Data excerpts

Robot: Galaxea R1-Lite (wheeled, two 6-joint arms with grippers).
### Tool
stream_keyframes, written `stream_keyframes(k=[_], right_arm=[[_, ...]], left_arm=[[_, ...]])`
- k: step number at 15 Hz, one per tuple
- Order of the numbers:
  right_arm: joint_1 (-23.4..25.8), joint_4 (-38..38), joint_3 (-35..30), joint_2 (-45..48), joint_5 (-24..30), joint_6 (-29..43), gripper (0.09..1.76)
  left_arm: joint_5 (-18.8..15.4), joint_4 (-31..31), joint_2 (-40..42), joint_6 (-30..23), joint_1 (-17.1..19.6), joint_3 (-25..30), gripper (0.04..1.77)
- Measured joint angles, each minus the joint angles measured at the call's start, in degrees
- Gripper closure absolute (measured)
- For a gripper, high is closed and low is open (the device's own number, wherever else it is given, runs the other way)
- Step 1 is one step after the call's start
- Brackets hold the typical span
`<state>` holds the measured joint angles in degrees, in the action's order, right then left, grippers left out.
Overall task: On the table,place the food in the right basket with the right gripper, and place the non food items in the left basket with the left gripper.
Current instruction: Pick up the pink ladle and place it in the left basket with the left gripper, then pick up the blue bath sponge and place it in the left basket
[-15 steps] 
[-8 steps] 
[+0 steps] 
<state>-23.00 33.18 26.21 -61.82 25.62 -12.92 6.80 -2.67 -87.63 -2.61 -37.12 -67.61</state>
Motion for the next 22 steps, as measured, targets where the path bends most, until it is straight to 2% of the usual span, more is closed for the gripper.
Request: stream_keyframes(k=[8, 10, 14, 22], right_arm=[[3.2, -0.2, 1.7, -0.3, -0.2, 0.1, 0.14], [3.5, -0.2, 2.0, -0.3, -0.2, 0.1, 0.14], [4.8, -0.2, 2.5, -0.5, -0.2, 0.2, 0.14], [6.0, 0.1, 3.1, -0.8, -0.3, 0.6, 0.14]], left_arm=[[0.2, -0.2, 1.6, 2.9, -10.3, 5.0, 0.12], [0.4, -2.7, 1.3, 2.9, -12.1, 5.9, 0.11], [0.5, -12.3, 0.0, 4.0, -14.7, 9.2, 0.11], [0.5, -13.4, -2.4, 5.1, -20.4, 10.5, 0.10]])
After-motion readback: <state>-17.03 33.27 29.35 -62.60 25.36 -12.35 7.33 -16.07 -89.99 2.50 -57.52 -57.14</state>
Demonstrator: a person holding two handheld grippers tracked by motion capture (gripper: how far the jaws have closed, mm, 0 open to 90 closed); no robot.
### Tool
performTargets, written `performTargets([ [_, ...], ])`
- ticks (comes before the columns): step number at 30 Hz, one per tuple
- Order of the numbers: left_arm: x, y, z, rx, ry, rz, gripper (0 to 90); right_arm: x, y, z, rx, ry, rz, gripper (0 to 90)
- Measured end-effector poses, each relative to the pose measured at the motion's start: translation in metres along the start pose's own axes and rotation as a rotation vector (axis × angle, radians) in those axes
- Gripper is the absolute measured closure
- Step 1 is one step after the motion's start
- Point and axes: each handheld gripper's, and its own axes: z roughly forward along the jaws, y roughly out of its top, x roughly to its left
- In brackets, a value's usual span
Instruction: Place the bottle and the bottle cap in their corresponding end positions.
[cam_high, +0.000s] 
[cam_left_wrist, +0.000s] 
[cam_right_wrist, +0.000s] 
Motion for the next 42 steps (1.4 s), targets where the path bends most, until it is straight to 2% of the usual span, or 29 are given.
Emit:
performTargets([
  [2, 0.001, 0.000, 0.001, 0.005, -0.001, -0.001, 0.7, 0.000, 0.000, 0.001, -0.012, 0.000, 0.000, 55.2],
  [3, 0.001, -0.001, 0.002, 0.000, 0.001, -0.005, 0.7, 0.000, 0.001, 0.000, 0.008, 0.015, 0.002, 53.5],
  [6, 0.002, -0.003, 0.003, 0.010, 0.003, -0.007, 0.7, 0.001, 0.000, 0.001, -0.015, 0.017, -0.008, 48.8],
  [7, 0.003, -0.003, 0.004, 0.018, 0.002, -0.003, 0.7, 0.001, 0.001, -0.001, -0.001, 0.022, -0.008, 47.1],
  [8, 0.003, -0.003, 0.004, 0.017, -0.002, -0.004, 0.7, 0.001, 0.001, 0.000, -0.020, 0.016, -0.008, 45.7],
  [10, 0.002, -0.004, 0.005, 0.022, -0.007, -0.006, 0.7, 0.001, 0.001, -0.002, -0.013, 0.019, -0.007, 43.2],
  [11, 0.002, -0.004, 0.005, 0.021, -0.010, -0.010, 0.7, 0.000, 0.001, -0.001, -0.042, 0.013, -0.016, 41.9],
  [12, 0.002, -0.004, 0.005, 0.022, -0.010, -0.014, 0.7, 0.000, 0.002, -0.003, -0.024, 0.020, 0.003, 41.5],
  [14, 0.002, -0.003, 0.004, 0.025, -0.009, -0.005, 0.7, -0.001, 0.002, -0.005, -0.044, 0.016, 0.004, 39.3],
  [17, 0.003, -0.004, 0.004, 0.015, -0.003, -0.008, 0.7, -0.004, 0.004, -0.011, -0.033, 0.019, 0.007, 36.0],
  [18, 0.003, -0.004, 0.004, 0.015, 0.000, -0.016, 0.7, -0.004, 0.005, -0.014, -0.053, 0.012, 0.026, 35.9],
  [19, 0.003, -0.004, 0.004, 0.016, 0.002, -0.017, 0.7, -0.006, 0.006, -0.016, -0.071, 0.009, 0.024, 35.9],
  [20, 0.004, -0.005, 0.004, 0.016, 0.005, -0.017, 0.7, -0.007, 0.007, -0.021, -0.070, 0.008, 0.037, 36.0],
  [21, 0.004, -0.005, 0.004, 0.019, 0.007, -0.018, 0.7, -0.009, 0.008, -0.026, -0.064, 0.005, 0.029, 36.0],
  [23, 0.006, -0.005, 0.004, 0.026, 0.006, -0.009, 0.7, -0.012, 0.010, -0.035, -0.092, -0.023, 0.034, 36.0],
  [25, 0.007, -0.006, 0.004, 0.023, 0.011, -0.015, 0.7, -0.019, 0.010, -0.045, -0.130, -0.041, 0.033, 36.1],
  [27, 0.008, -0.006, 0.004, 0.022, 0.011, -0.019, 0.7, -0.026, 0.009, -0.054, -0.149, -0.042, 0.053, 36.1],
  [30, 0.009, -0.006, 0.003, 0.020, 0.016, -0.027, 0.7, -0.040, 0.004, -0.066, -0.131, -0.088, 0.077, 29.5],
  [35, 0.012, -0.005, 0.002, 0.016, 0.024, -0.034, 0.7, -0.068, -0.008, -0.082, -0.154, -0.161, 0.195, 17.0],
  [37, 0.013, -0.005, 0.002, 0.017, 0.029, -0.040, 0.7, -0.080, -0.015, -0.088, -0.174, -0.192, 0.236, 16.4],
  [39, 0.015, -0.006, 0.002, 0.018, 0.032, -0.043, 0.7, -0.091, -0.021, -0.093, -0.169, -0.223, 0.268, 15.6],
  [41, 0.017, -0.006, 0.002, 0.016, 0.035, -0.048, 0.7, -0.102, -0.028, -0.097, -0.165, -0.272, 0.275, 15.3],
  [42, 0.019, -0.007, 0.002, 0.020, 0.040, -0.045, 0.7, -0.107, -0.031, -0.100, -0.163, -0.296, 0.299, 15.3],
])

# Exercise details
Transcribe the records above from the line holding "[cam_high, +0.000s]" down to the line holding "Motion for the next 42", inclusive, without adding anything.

# Solution
[cam_high, +0.000s] 
[cam_left_wrist, +0.000s] 
[cam_right_wrist, +0.000s] 
Motion for the next 42 steps (1.4 s), targets where the path bends most, until it is straight to 2% of the usual span, or 29 are given.

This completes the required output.